Speaking up for affordable housing
Retired Council Policy Analyst John Kari remembers Taylor. Kari was involved in writing the Council’s first Development Guide chapter on housing, in which Taylor had a strong interest. A controversial piece of the draft housing chapter was Policy 13, Kari said. The policy stated: “Assign a lower priority in the review of federal funding requests to municipalities where plans and ordinances do not provide for low- and moderate-income housing.” The policy was strongly supported by the faith communities, but many elected city officials opposed it behind the scenes, Kari said.
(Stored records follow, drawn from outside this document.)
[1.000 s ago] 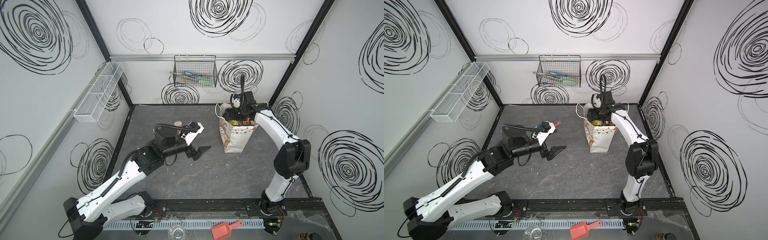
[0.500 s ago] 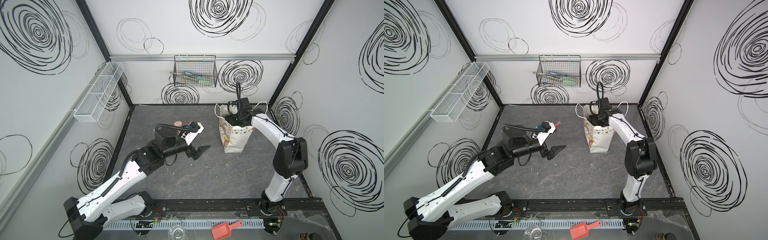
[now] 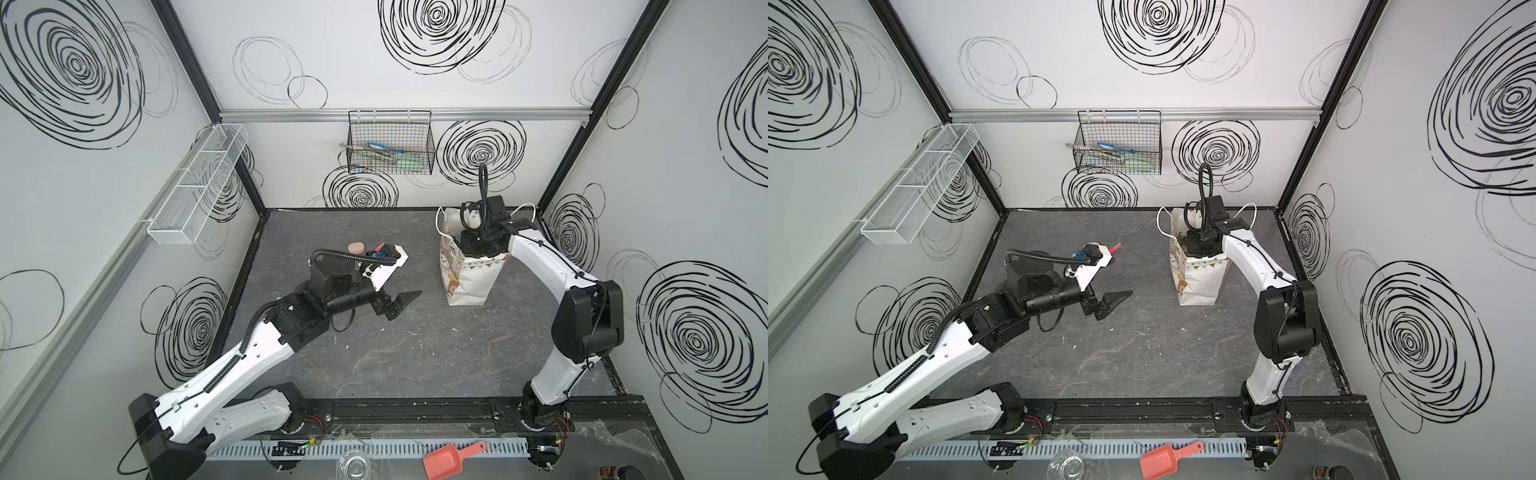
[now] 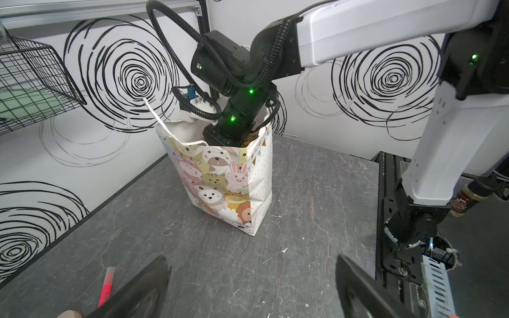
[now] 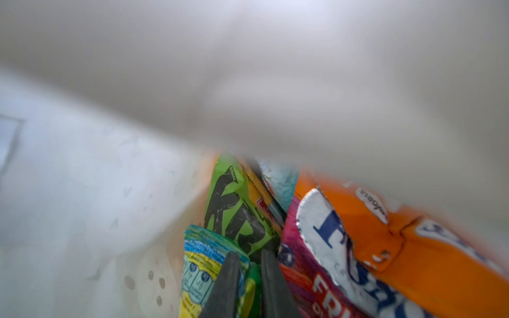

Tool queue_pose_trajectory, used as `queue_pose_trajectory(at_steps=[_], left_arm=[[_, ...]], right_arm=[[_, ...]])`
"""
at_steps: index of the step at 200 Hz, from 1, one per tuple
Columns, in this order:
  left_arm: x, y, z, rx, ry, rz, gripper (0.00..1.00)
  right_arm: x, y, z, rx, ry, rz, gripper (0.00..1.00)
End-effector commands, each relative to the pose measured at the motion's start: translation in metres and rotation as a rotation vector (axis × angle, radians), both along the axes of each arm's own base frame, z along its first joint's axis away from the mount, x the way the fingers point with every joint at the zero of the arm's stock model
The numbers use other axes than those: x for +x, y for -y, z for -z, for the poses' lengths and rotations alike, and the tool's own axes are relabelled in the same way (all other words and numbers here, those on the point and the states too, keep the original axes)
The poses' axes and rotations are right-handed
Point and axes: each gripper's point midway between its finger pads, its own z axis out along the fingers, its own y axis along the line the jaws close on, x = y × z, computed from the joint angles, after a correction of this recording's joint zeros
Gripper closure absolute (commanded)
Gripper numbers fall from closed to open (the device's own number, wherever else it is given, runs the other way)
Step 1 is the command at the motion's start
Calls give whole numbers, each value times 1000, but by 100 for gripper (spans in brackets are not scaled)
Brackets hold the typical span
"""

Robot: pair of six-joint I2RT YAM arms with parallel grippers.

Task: Take the snacks out of the paper bag
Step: Pick up the snack from the paper bag.

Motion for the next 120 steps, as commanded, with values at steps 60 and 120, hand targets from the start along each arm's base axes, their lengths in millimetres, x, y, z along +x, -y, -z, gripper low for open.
queue_pose_trajectory(at_steps=[60, 120], left_arm=[[0, 1, -10, -34, 41, 6, 4], [0, 0, -11, -35, 47, 3, 4]], right_arm=[[-1, 7, -58, 14, 105, 27, 99], [3, 7, -98, 40, 255, 25, 100]])
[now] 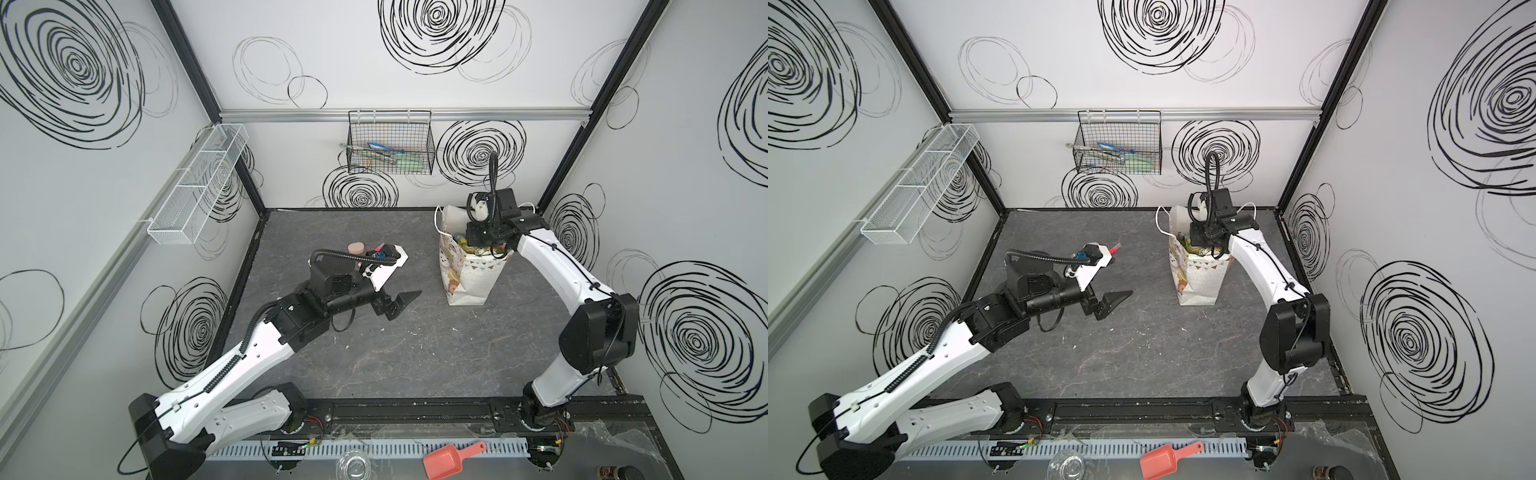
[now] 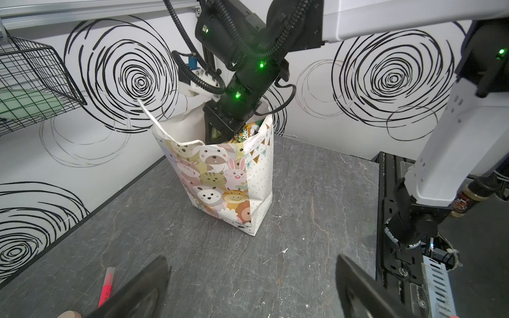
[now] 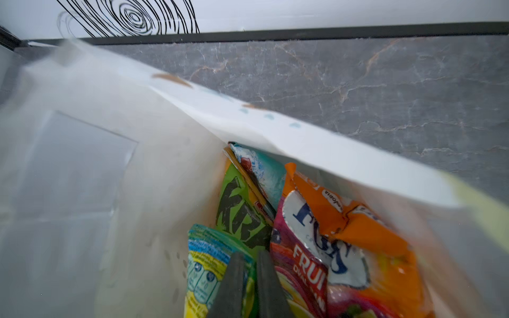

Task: Take the snacks out of the paper bag
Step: Pick up the snack from the paper bag.

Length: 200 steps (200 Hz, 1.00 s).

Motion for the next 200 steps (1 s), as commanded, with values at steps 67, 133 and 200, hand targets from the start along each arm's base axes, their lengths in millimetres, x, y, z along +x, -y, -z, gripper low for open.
queue_pose_trajectory(at_steps=[67, 133, 200], left_arm=[[0, -1, -13, -39, 52, 1, 4], [-1, -4, -17, -50, 70, -14, 4], [0, -9, -19, -50, 91, -32, 4]], right_arm=[[5, 8, -74, 40, 250, 34, 100], [1, 11, -115, 71, 351, 50, 100], [-27, 14, -208, 209, 566, 65, 100]])
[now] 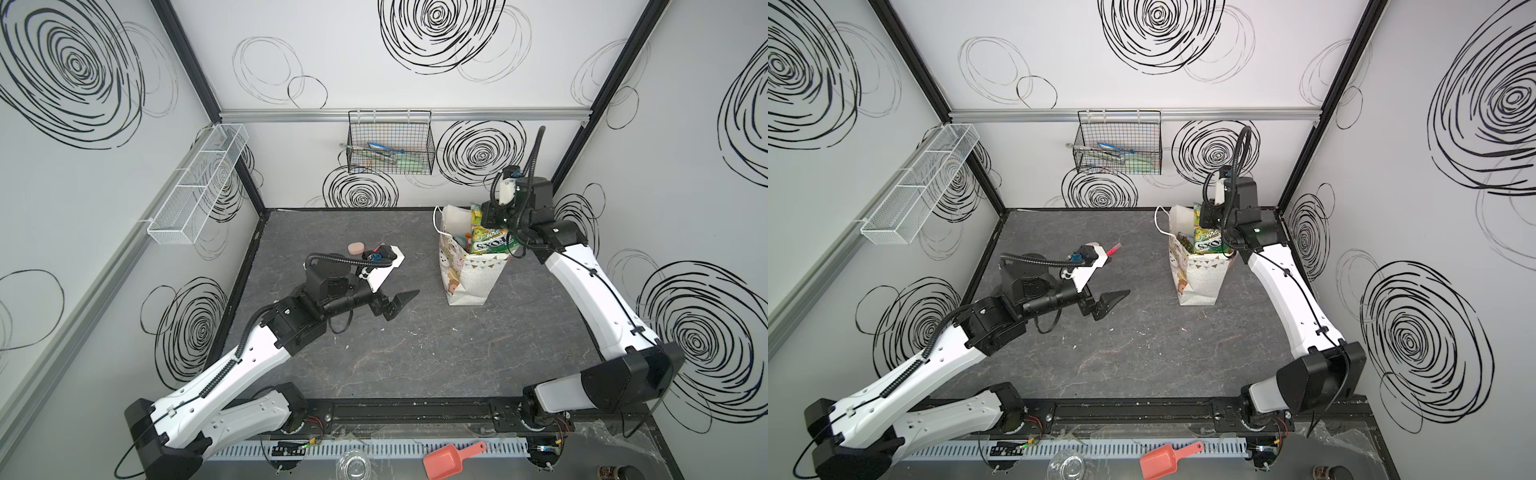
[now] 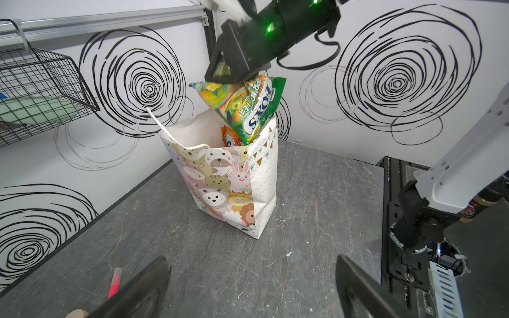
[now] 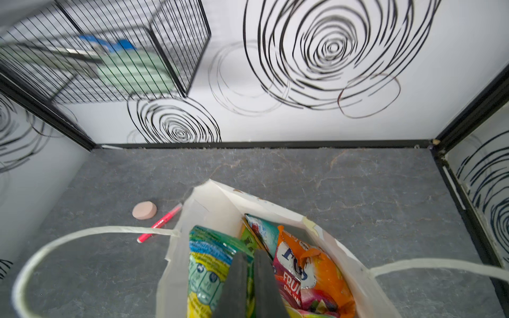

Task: Take the snacks out of the paper bag
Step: Pick up the snack from the paper bag, then place the snack at the center of the table.

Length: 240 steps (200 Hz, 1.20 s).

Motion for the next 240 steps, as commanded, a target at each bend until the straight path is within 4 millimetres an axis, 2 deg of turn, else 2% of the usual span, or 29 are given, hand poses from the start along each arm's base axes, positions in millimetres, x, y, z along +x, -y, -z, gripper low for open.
queue_pose_trajectory(at_steps=[1, 32, 56, 81, 101, 126, 148, 185, 207, 240], left_arm=[[1, -3, -14, -33, 65, -10, 4], [5, -8, -16, -27, 77, -38, 4], [12, -19, -18, -21, 100, -90, 4], [24, -36, -20, -7, 128, -181, 4], [36, -52, -16, 40, 150, -269, 4], [51, -77, -17, 68, 169, -390, 4], [58, -99, -25, 50, 191, -465, 4], [68, -133, -27, 30, 204, -557, 4], [71, -135, -14, 68, 175, -542, 4], [68, -131, 24, 137, 41, -511, 4]], right_arm=[[-13, -3, -71, 100, 172, -18, 100], [-36, -27, -106, 205, 243, -139, 100], [-56, -54, -125, 281, 280, -263, 100], [-76, -89, -132, 323, 299, -370, 100], [-90, -119, -124, 318, 299, -433, 100], [-98, -147, -106, 274, 273, -471, 100], [-107, -175, -85, 242, 231, -529, 100], [-111, -209, -32, 193, 140, -565, 100], [-106, -226, 7, 161, 74, -562, 100], [-91, -241, 66, 115, -21, -529, 100]])
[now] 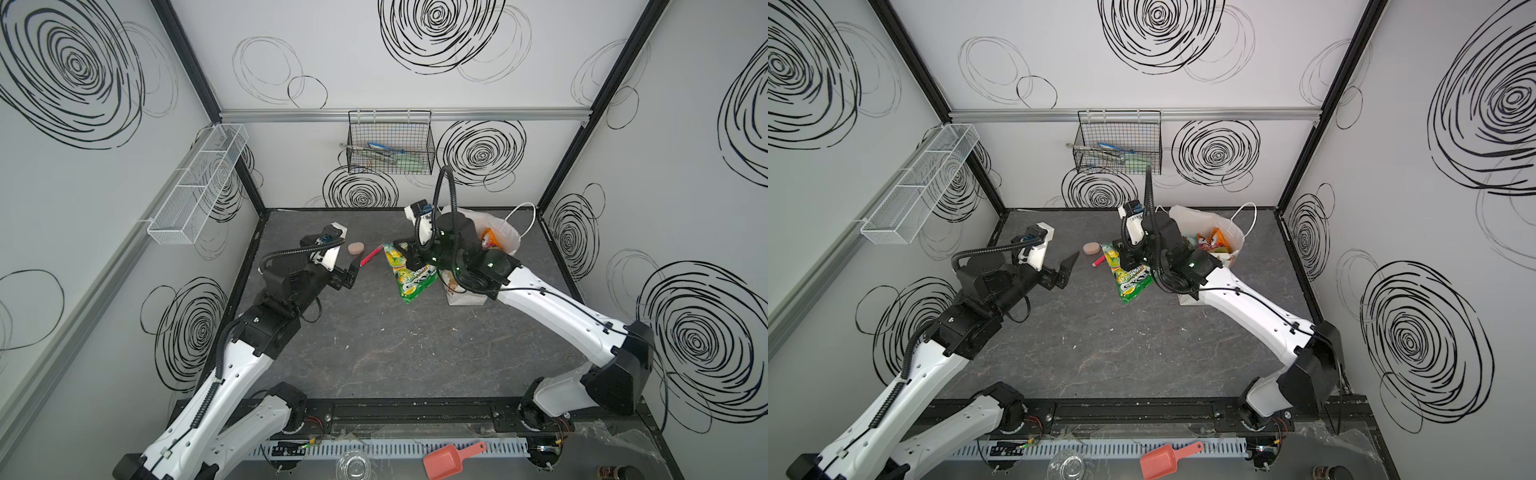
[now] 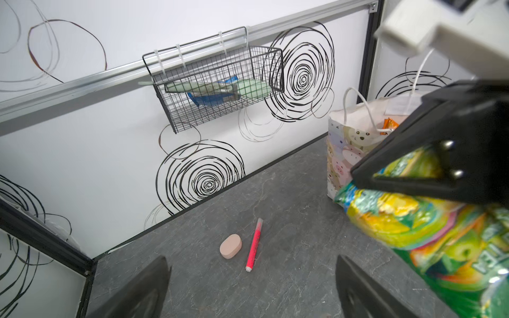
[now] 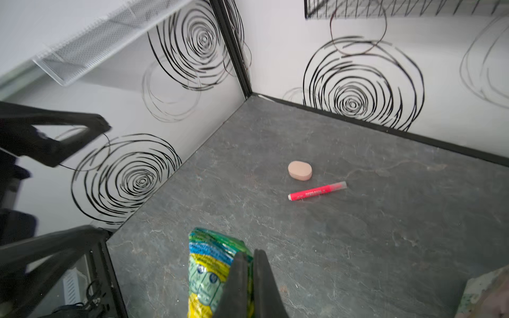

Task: Take the snacks out of the paper bag
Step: Place the snack at the center of the table.

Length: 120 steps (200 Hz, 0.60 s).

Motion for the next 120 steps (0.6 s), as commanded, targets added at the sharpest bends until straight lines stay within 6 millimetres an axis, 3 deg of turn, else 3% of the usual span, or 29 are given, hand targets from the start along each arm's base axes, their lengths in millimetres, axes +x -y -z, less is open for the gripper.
queue_pose_trajectory(at_steps=[1, 36, 73, 120], left_arm=[[-4, 5, 29, 24, -100, 39, 4], [-26, 19, 69, -38, -214, 130, 4], [-43, 35, 68, -99, -210, 255, 4], [-41, 42, 82, -83, -261, 297, 4]], right_arm=[[12, -8, 14, 16, 11, 41, 100], [21, -22, 78, -37, -66, 39, 100], [25, -33, 140, -99, -186, 40, 100], [20, -39, 209, -174, -326, 31, 100]])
During a meeting of the Development Guide Committee when Policy 13 was discussed, it was suggested that the policy be discarded. Taylor made a short speech about the importance of affordable housing and how the policy was the right thing to do, Kari remembers. Donald Dayton, uncle of the current governor, got on board, and several other Council members soon followed suit.
“She didn’t speak up often, but when she did, they listened,” Kari said. “She was rock solid; she had a lot of integrity.” The motion passed.
Taylor served on the Council through March 1971.
Taylor remembered fondly by people she guided as youths
Many people still remember Taylor because she touched the lives of so many youths in the community. She worked for 40 years at Hallie Q. Brown, until her retirement in 1982. As part of her role there, she led Head of the Rapids summer camp at St. Croix State Park, near Hinckley, for at least two decades. The campers were racially diverse.
Johannes Allert, who grew up in St. Paul Park and Cottage Grove, was a counselor at the camp. “The word ‘indefatigable’ matches Mrs. Taylor,” he said. “She had energy and stamina.”
Jan Price, Saint Paul, was both a camper and a staff member at Head of the Rapids.
“Mrs. Taylor was a true leader,” Price said. “She cared so much for the staff. She was part of a generation that wanted to make a better world.”